● Task item
List the lines of this listing that hold the word "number".

● Provided material
* * * * * * * * *
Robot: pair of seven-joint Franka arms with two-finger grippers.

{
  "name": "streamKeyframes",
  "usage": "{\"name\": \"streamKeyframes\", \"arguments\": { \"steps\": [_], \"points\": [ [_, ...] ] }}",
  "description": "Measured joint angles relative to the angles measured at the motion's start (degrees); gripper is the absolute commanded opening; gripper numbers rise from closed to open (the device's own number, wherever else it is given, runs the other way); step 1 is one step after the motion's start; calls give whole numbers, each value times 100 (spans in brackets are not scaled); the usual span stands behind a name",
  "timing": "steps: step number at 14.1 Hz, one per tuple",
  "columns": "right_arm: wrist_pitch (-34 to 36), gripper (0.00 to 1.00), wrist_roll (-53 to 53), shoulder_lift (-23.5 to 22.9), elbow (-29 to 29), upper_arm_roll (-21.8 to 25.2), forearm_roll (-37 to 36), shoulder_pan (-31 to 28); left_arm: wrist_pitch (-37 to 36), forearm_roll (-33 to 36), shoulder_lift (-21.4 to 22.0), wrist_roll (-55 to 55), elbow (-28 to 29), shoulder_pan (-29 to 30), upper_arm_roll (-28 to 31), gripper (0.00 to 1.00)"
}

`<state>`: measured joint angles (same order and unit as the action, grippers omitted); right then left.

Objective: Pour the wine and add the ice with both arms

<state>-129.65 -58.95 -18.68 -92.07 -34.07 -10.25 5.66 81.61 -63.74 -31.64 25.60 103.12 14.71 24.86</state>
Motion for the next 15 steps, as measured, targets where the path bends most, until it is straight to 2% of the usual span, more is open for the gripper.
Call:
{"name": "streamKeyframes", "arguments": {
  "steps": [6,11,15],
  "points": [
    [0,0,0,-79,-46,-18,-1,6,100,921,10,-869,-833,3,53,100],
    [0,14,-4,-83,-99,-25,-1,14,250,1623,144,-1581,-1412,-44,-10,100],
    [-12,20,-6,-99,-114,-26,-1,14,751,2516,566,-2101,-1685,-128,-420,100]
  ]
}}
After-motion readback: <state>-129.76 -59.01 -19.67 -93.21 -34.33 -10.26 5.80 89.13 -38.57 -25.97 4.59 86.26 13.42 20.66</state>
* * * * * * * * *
● Solution to this exercise
  "description": "Measured joint angles relative to the angles measured at the motion's start (degrees); gripper is the absolute commanded opening; gripper numbers rise from closed to open (the device's own number, wherever else it is given, runs the other way); step 1 is one step after the motion's start; calls give whole numbers, each value times 100 (spans in brackets are not scaled); the usual span stands behind a name",
  "timing": "steps: step number at 14.1 Hz, one per tuple",

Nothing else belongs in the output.